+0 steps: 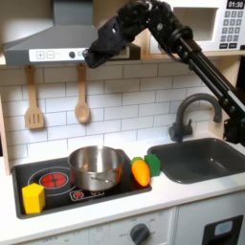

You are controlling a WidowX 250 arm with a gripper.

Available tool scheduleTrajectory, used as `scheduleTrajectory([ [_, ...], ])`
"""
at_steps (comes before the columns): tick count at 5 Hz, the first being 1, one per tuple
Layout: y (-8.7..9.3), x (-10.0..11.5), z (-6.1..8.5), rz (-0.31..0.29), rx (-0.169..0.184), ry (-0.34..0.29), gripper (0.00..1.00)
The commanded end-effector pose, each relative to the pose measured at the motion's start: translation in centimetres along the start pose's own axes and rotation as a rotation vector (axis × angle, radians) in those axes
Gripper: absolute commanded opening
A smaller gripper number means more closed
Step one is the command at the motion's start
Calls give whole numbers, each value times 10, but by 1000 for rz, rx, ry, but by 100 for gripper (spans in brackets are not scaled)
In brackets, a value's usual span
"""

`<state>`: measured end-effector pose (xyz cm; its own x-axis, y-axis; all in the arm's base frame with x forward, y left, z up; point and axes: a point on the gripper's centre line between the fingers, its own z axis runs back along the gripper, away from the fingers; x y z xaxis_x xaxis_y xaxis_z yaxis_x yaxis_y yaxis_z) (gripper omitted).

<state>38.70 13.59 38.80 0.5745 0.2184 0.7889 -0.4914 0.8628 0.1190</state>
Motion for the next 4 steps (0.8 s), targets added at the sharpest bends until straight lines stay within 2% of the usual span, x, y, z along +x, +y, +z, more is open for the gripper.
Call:
scheduleTrajectory([
  [1, 9, 8, 2, 2, -9, -14, 0],
  [4, 10, 12, 12, 16, -75, -30, 0],
])
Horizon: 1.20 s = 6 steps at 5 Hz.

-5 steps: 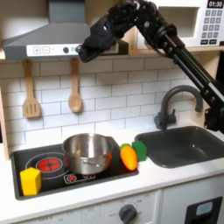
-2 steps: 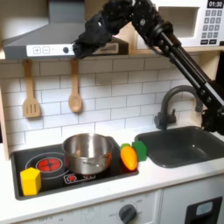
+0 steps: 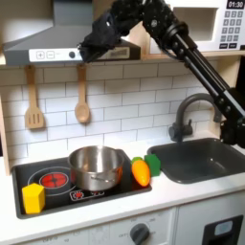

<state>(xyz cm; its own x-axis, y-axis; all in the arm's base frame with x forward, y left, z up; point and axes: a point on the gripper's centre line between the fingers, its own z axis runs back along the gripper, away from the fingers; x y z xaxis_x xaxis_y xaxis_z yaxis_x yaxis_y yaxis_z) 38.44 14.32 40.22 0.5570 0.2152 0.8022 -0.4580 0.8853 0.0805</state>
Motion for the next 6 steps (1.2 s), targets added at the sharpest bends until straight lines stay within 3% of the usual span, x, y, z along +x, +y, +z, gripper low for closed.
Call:
scheduleTrajectory([
  [1, -1, -1, 1, 16, -34, 7, 0],
  [3, -7, -2, -2, 11, -69, 16, 0],
  [6, -11, -2, -8, 5, -71, 20, 0],
])
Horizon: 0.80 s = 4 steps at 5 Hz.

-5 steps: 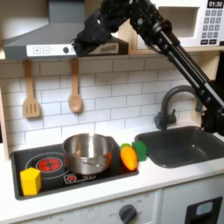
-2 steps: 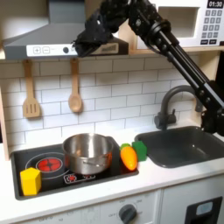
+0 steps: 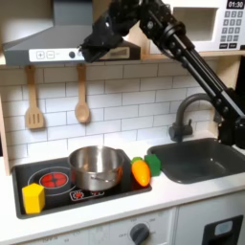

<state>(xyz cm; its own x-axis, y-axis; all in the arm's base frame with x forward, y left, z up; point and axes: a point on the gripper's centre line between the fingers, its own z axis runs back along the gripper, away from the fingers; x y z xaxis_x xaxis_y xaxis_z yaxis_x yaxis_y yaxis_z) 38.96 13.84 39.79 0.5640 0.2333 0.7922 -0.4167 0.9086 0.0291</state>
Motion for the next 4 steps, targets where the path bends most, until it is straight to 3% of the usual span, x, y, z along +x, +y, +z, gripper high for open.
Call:
scheduleTrajectory([
  [1, -5, -1, -8, -9, -4, 7, 0],
  [4, -8, 0, -11, -14, -9, 5, 0],
])
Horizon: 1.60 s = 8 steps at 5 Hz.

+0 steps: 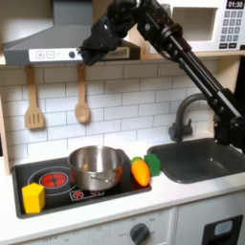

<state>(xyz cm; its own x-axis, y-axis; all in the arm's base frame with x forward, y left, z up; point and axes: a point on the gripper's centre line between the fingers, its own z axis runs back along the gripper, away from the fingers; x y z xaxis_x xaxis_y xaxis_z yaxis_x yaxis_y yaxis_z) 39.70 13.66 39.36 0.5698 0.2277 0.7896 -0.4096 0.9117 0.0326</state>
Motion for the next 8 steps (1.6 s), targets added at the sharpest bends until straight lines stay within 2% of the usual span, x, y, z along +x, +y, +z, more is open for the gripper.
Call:
scheduleTrajectory([
  [1, -2, -1, -4, -8, -4, 7, 0],
  [3, 4, -7, 4, -10, -9, 33, 0],
  [5, -6, -28, 2, -43, -52, 86, 0],
  [6, -8, -37, 5, -52, -56, 104, 0],
  [7, -17, -54, -13, -42, -67, 152, 0],
  [8, -17, -71, -20, -55, -75, 222, 100],
])
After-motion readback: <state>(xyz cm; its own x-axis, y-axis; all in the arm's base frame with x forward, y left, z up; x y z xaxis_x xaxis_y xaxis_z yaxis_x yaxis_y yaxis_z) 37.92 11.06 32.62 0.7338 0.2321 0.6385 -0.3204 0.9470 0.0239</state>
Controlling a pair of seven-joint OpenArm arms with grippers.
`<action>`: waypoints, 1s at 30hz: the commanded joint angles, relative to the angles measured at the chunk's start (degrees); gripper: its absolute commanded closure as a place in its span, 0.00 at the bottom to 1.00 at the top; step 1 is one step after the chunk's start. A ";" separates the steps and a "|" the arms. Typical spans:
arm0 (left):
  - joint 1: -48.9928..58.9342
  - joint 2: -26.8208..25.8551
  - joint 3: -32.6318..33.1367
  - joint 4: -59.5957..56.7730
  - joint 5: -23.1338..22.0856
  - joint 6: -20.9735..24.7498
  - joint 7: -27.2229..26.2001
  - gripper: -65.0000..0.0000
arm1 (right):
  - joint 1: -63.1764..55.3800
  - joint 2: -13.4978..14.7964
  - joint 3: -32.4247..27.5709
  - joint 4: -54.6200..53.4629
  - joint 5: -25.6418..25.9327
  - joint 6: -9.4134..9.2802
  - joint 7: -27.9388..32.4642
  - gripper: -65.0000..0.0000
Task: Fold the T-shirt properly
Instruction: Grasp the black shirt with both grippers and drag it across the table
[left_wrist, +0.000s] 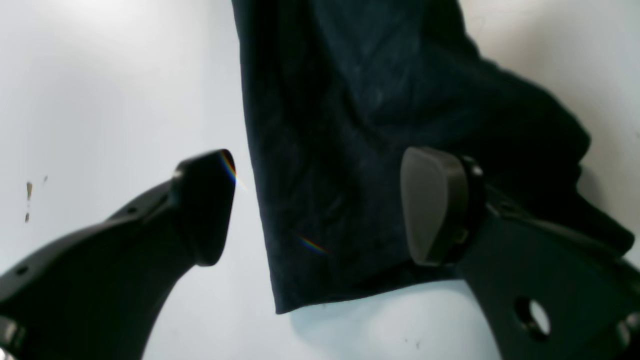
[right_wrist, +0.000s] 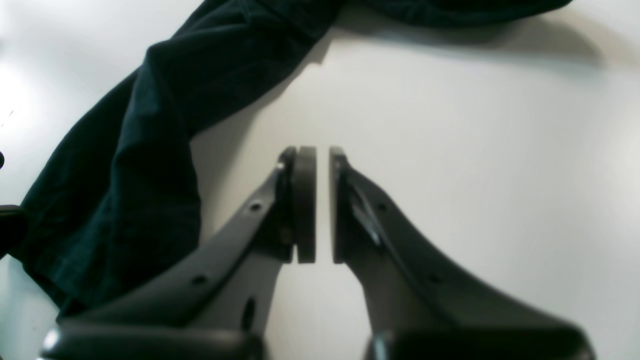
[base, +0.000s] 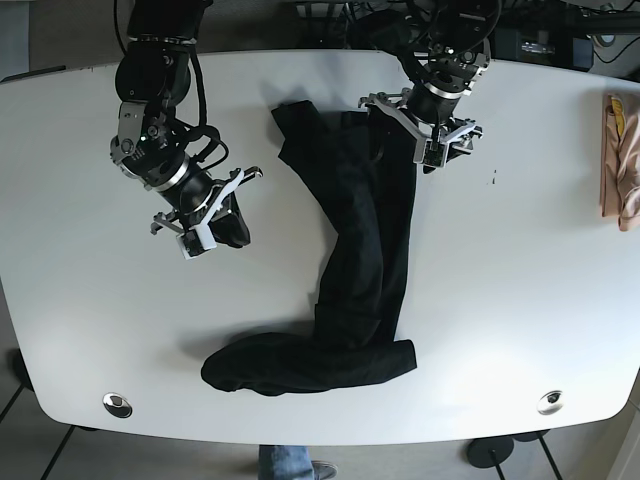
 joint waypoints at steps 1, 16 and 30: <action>0.30 0.13 0.12 -0.21 -0.47 0.11 -0.73 0.25 | 1.71 0.07 -0.13 0.93 0.90 0.16 1.51 0.94; -0.31 -0.92 0.29 -13.84 -0.20 -0.16 0.76 0.97 | 3.99 0.16 0.13 -0.74 0.73 -1.34 1.69 0.94; 2.24 -3.21 -34.26 -1.62 -0.56 -18.09 5.16 0.99 | 29.05 0.95 -0.04 -34.32 0.64 -7.31 2.57 0.33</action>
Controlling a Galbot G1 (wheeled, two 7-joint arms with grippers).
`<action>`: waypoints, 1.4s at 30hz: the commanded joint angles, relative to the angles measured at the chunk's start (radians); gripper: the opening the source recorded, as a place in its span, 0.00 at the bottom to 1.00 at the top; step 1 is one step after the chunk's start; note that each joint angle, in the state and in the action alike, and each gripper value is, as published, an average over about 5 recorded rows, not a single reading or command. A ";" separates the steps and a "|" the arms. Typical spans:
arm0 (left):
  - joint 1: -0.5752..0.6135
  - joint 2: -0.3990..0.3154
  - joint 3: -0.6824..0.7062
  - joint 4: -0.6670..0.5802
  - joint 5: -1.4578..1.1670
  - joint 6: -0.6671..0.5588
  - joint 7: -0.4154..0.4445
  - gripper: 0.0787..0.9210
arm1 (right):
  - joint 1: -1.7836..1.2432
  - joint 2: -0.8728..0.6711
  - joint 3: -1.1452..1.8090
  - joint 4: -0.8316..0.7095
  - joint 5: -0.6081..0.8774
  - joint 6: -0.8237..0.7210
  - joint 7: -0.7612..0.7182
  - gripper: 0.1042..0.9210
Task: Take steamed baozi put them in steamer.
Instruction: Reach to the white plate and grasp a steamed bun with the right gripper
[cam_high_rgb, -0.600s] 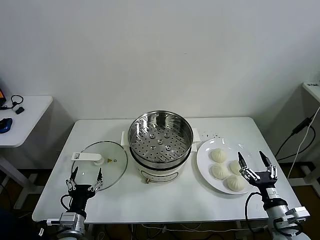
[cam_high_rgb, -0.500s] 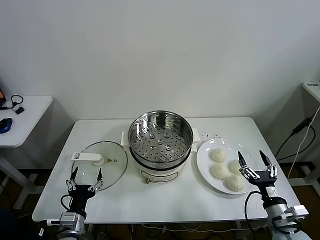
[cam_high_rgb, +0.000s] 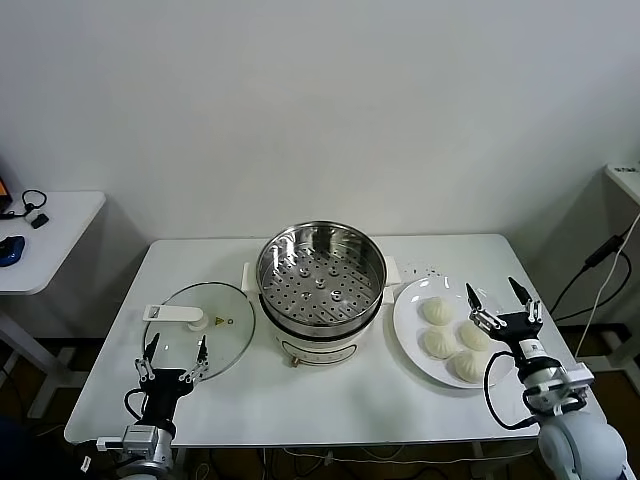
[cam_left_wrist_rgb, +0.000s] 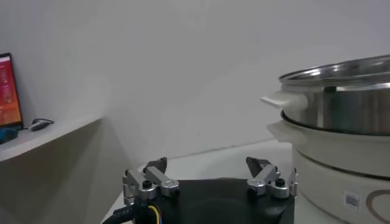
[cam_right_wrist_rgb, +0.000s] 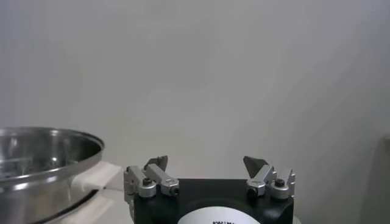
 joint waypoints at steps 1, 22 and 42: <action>0.000 -0.049 0.001 0.001 0.002 0.000 0.000 0.88 | 0.114 -0.099 -0.033 -0.044 -0.068 -0.133 -0.019 0.88; -0.003 -0.047 0.015 0.017 0.011 -0.009 -0.001 0.88 | 0.463 -0.655 -0.451 -0.112 -0.145 -0.373 -0.345 0.88; -0.005 -0.040 0.022 0.030 0.020 -0.027 -0.004 0.88 | 1.752 -0.736 -1.834 -0.322 0.012 -0.222 -0.624 0.88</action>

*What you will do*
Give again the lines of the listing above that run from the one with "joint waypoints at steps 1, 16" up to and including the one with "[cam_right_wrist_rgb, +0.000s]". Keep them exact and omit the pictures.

*Exercise result*
 joint waypoints at steps 1, 16 and 30: <action>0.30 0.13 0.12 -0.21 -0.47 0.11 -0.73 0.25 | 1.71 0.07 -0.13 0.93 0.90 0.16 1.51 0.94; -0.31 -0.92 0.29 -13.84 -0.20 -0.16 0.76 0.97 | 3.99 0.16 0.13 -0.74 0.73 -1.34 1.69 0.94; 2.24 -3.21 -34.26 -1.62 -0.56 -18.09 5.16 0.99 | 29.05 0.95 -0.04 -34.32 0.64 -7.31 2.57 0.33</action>
Controlling a Galbot G1 (wheeled, two 7-joint arms with grippers).
`<action>`: waypoints, 1.4s at 30hz: the commanded joint angles, relative to the angles measured at the chunk's start (radians); gripper: the opening the source recorded, as a place in its span, 0.00 at the bottom to 1.00 at the top; step 1 is one step after the chunk's start; note that each joint angle, in the state and in the action alike, and each gripper value is, as published, an average over about 5 recorded rows, not a single reading or command. A ";" separates the steps and a "|" the arms. Typical spans:
arm0 (left):
  - joint 1: -0.5752..0.6135
  - joint 2: -0.3990..0.3154
  - joint 3: -0.6824..0.7062
  - joint 4: -0.6670..0.5802
  - joint 5: -1.4578..1.1670
  - joint 6: -0.6671..0.5588
  - joint 7: -0.4154..0.4445
  - gripper: 0.0787..0.9210
arm1 (right):
  - joint 1: -1.7836..1.2432
  - joint 2: -0.8728..0.6711
  - joint 3: -1.1452..1.8090
  - joint 4: -0.8316..0.7095
  - joint 5: -0.6081..0.8774
  - joint 6: -0.8237..0.7210
  - joint 7: -0.7612..0.7182
  - gripper: 0.1042..0.9210
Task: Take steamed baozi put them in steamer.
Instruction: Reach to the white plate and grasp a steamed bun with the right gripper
[cam_high_rgb, -0.600s] 
[cam_high_rgb, -0.500s] 
[cam_high_rgb, +0.000s] 
[cam_left_wrist_rgb, +0.000s] 
[cam_right_wrist_rgb, +0.000s] 

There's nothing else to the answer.